REQUIRED WORK:
Please take the lines from the one holding "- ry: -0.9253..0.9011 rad" through the one holding "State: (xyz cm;" in the data below and copy them exactly.

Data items
━━━━━━━━

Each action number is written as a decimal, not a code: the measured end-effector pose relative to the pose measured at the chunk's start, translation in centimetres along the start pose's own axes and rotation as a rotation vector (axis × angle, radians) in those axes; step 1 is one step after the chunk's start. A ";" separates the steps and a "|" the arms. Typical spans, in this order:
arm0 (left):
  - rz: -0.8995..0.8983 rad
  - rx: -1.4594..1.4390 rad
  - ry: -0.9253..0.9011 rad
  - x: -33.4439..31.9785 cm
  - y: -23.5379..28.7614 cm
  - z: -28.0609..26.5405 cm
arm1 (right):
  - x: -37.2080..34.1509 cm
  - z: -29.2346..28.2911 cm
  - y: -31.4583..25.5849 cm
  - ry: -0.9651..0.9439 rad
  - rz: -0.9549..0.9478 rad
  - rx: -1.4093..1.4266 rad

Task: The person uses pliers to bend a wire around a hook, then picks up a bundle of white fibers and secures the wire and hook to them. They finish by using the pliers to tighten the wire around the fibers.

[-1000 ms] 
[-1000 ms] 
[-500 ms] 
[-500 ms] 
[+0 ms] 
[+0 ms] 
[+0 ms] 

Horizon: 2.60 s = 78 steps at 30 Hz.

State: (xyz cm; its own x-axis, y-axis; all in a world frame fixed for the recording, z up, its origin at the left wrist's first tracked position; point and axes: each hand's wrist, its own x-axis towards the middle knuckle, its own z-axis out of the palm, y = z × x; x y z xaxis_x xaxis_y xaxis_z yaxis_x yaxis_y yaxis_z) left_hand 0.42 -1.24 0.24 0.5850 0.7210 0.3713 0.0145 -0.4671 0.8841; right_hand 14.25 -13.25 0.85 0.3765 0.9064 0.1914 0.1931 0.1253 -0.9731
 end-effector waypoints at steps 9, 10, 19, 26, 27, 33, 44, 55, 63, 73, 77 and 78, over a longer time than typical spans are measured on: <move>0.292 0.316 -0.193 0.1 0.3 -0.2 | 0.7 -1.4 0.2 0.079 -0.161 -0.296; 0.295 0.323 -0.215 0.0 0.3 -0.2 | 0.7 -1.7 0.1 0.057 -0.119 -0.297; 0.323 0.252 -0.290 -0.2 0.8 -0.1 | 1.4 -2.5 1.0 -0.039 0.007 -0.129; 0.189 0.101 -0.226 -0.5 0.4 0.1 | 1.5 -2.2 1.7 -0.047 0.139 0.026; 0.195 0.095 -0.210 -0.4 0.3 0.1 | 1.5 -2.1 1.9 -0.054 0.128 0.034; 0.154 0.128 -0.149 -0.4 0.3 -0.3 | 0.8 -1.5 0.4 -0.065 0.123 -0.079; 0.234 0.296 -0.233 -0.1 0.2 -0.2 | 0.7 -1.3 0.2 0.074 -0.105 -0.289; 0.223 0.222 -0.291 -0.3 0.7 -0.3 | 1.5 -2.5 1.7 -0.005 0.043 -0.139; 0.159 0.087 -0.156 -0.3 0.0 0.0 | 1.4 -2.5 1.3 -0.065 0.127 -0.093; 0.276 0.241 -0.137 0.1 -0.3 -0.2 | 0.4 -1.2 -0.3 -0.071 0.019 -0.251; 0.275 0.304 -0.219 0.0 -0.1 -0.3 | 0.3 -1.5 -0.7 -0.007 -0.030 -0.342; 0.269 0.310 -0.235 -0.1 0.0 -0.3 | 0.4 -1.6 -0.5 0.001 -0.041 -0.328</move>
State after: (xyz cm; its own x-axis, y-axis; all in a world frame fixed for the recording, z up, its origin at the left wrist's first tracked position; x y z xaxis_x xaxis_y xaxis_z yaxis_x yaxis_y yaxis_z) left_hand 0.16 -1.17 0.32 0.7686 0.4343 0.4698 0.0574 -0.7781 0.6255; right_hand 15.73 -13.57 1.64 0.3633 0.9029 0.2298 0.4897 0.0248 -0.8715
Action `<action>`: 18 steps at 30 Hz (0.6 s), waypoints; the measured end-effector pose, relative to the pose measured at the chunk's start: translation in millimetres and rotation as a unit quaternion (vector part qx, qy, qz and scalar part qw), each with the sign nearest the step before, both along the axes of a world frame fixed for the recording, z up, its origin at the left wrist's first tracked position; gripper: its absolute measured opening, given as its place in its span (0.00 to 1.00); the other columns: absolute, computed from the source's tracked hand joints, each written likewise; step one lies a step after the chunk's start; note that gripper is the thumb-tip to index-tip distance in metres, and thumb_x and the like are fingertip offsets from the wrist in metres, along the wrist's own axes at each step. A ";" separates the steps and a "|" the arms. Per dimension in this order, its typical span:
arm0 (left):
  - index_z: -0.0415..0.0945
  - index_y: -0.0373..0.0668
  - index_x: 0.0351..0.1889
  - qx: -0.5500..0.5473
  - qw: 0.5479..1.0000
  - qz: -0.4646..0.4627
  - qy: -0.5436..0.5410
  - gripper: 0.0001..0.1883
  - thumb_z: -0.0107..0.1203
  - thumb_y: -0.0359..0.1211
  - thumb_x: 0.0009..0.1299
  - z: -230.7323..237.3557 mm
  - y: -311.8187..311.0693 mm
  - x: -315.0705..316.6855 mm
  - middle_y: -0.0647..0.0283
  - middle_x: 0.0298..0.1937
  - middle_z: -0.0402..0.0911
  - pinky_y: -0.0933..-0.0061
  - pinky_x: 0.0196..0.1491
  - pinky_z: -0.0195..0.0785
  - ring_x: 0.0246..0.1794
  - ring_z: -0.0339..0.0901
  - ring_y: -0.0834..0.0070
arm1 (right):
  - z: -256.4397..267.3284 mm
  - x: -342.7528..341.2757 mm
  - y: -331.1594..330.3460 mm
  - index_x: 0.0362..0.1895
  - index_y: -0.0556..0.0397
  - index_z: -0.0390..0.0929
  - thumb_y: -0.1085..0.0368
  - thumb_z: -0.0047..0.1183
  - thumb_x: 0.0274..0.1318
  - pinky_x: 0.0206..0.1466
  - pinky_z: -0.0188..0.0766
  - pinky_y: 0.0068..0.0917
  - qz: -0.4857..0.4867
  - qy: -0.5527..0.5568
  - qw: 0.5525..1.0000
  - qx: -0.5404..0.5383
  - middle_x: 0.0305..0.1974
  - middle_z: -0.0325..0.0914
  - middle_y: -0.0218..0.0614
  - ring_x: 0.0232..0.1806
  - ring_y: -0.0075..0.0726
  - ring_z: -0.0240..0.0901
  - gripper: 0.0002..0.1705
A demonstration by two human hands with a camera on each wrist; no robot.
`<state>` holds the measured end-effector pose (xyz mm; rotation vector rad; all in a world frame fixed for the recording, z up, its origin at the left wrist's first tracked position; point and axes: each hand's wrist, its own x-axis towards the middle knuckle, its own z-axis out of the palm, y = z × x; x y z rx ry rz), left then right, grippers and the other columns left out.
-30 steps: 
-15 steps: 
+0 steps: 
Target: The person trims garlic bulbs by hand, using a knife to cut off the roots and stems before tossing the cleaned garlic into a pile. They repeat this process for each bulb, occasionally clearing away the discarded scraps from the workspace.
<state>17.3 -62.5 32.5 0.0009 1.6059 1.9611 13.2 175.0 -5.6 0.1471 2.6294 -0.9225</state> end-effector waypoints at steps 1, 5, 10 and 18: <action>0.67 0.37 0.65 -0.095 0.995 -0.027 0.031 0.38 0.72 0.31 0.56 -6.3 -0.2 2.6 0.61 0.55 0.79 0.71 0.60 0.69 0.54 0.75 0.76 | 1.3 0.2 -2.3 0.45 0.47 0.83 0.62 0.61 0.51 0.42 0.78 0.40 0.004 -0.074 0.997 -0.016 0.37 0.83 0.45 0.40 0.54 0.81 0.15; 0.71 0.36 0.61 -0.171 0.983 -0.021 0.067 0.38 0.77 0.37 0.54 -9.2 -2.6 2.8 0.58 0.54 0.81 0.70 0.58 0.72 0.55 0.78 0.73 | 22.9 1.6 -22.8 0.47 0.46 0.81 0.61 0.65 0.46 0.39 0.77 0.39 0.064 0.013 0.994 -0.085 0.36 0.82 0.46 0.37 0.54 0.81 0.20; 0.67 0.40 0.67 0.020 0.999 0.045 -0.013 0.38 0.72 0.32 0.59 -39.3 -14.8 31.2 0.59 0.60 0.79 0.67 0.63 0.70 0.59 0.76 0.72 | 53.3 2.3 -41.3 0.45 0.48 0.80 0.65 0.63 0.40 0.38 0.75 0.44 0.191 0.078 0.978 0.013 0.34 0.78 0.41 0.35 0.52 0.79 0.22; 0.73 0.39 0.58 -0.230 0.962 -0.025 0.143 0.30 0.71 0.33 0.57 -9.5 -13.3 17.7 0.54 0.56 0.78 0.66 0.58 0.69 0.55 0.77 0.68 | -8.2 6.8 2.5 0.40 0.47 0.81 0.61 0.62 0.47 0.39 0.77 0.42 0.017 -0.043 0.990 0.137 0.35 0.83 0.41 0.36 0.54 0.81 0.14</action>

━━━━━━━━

YOUR RESPONSE:
  - ry: -0.9253..0.9011 rad
  - x: -33.4439..31.9785 cm
  - y: -23.5379..28.7614 cm
  - z: -28.0609..26.5405 cm
arm1 (right):
  - x: -37.2080..34.1509 cm
  - z: -29.2346..28.2911 cm
  - y: -31.4583..25.5849 cm
  - ry: -0.9651..0.9439 rad
  - rz: -0.9549..0.9478 rad
  - rx: -1.4093..1.4266 rad

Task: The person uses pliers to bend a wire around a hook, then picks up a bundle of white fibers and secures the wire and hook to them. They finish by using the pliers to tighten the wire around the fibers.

[-1000 ms] 
[-1000 ms] 
[-500 ms] 
[-500 ms] 
[+0 ms] 
[+0 ms] 
[+0 ms] 

Horizon: 2.60 s = 78 steps at 30 Hz.

State: (xyz cm; its own x-axis, y-axis; all in a world frame fixed for the recording, z up, its origin at the left wrist's first tracked position; point and axes: each hand's wrist, its own x-axis towards the middle knuckle, its own z-axis out of the palm, y = z × x; x y z xaxis_x xaxis_y xaxis_z yaxis_x yaxis_y yaxis_z) left_hand 0.42 -1.24 0.24 0.5850 0.7210 0.3713 0.0145 -0.4671 0.8841; right_hand 14.25 -13.25 0.85 0.3765 0.9064 0.1914 0.1931 0.1253 -0.9731

No more work is needed for this exercise.